EXERCISE GOAL -
Exactly reproduce the data from its first line through the line with "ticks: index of", leaving out every line after it.

EXERCISE INPUTS -
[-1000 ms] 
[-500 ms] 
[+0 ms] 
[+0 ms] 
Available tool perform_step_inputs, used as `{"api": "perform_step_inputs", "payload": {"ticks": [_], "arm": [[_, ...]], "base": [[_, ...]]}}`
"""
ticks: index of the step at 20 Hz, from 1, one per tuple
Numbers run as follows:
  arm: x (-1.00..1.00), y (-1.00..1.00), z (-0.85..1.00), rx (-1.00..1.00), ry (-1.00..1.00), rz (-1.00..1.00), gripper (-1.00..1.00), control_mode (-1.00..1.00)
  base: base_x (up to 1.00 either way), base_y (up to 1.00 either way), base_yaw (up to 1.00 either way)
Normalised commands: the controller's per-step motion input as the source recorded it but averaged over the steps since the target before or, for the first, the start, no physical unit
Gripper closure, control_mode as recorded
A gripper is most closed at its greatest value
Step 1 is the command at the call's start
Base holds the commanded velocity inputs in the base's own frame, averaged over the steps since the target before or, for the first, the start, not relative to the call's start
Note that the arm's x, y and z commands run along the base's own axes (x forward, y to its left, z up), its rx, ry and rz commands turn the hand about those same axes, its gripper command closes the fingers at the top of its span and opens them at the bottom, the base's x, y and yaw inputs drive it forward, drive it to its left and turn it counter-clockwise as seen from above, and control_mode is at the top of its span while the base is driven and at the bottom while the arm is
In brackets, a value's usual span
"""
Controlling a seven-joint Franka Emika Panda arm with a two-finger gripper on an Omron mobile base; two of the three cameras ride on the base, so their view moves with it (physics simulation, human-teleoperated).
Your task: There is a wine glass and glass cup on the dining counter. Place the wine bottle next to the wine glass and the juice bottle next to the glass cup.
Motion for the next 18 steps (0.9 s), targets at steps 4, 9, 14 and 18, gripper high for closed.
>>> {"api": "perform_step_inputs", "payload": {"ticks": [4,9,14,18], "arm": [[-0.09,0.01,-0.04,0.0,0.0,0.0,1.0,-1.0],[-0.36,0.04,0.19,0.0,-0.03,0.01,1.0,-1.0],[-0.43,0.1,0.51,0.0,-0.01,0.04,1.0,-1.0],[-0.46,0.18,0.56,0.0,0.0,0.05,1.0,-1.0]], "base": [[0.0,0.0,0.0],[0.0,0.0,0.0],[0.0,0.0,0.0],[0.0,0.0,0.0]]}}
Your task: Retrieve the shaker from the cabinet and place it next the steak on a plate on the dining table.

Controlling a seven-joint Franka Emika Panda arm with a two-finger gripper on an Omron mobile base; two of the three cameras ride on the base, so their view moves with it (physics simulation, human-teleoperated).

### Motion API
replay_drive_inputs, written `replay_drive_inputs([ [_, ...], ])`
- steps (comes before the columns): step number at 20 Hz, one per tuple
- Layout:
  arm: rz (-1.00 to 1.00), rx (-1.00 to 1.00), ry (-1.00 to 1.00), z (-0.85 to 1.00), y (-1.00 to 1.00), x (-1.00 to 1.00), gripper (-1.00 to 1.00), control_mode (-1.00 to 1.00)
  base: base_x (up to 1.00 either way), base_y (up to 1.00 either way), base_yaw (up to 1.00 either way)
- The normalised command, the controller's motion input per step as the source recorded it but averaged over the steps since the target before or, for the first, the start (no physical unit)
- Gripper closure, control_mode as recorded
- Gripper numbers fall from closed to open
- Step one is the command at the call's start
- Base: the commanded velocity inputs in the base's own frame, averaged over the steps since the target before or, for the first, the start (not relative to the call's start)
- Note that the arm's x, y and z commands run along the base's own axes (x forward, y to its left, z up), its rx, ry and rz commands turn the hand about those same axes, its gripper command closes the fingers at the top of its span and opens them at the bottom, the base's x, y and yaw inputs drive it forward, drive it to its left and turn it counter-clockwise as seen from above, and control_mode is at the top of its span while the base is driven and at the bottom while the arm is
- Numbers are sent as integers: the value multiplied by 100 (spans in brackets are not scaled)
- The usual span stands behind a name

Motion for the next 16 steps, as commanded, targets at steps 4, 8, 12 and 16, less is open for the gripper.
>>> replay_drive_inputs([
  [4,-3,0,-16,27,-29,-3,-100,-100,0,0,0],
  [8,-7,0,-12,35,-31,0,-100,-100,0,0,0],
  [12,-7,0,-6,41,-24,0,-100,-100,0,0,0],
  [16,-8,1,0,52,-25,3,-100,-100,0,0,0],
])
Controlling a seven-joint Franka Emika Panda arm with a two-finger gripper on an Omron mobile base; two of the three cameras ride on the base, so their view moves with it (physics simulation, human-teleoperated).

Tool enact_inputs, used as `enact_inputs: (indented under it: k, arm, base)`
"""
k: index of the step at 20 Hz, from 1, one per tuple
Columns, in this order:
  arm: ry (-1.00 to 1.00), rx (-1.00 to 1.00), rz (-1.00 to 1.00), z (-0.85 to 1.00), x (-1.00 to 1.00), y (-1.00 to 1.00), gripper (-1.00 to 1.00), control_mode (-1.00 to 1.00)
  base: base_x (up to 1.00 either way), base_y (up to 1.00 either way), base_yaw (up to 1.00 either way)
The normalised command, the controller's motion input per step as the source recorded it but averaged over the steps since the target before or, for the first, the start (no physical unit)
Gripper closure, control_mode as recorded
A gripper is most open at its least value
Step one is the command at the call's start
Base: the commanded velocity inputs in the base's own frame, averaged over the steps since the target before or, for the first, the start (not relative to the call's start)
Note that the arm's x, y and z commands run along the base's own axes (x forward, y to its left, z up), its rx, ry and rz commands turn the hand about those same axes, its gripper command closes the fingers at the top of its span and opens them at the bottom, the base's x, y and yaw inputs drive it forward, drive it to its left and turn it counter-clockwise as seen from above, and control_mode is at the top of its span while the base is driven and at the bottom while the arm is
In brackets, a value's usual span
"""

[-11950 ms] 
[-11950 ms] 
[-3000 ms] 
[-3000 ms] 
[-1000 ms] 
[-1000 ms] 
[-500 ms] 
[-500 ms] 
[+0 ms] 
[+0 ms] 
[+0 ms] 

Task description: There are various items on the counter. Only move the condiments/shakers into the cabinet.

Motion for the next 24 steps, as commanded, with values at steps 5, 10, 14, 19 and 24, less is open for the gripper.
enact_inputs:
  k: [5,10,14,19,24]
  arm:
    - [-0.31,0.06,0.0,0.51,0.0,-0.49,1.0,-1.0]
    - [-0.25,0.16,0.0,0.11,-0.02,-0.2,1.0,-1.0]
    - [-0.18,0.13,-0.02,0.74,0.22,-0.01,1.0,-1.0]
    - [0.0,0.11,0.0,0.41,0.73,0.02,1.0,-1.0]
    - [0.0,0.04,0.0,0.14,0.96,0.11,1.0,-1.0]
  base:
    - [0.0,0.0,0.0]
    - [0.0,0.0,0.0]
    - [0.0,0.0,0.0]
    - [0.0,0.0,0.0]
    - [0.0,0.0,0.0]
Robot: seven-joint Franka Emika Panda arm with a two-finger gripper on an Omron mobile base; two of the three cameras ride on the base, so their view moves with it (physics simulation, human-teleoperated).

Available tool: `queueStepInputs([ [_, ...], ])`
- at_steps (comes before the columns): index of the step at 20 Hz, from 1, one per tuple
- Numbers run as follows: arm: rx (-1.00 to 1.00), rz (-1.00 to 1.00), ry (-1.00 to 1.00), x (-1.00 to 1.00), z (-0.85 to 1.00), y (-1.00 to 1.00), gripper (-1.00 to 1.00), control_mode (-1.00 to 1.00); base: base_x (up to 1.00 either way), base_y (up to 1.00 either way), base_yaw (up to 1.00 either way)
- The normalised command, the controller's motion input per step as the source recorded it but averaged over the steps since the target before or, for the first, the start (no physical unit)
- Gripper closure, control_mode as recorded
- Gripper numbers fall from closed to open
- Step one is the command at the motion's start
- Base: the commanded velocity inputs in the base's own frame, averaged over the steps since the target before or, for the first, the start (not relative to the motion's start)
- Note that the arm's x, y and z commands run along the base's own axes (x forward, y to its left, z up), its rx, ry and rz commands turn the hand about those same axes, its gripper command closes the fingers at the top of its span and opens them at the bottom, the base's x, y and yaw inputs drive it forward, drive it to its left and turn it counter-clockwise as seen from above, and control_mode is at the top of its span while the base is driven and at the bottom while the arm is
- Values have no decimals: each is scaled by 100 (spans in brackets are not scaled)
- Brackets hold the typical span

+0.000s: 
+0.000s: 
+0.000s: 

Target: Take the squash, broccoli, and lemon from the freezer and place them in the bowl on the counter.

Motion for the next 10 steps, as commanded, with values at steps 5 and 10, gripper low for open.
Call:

ANSWER SECTION -
[-1000 ms] 
[-500 ms] 
[+0 ms] 
[+0 ms] 
Available tool perform_step_inputs, used as `{"api": "perform_step_inputs", "payload": {"ticks": [_], "arm": [[_, ...]], "base": [[_, ...]]}}`
"""
ticks: index of the step at 20 Hz, from 1, one per tuple

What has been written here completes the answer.